Task description → Transcribe, word for word, only the lines from the one containing "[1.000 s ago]" through the end of the material below. Pictures stay out.

Information supplied →
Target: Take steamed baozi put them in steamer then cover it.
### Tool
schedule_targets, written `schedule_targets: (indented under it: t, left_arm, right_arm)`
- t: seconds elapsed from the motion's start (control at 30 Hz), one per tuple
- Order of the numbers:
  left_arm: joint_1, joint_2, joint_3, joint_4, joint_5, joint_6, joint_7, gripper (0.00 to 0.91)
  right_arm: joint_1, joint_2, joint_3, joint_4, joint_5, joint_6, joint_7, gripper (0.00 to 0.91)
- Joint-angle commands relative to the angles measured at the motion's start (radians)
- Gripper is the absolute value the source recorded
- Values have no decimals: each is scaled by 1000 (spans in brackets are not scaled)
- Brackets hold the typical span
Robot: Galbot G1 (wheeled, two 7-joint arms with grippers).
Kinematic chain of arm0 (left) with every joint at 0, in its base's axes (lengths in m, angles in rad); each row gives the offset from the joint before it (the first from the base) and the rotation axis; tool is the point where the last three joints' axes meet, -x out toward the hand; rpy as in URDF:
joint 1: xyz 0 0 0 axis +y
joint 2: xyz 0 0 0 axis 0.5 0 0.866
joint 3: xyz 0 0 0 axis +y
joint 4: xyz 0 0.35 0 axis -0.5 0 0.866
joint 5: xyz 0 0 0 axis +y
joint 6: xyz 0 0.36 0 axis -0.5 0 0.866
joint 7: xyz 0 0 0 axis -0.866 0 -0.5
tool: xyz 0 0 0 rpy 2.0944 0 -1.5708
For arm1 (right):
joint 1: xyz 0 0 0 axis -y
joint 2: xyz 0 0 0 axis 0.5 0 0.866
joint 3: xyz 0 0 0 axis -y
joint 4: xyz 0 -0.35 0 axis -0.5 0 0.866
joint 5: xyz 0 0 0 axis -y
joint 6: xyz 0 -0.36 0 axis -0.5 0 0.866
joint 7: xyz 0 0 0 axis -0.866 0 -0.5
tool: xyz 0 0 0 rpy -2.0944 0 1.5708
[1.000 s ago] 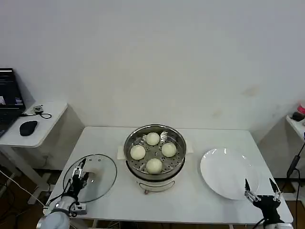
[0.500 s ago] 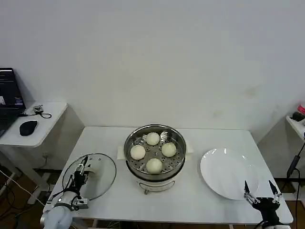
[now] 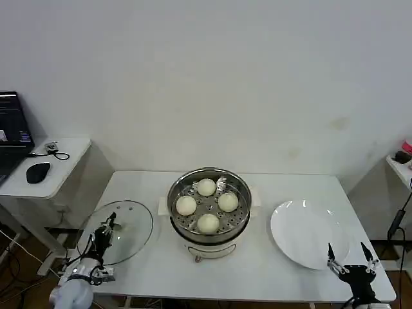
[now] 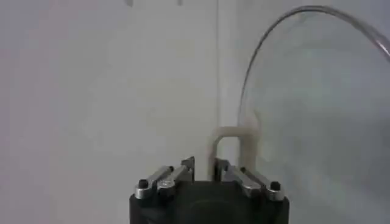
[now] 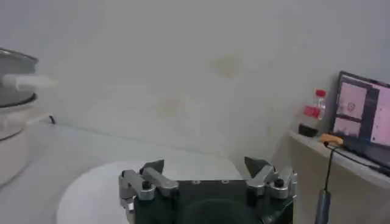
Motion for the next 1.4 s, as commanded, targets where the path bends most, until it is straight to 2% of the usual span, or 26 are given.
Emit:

Completed exercise →
[1.000 s ago] 
[0.500 s ago] 
[now] 
[now] 
[now] 
Motion for the next 1.4 s, as commanded, targets where the path bends most, until it is straight to 2% of the usual span, or 26 are given.
Emit:

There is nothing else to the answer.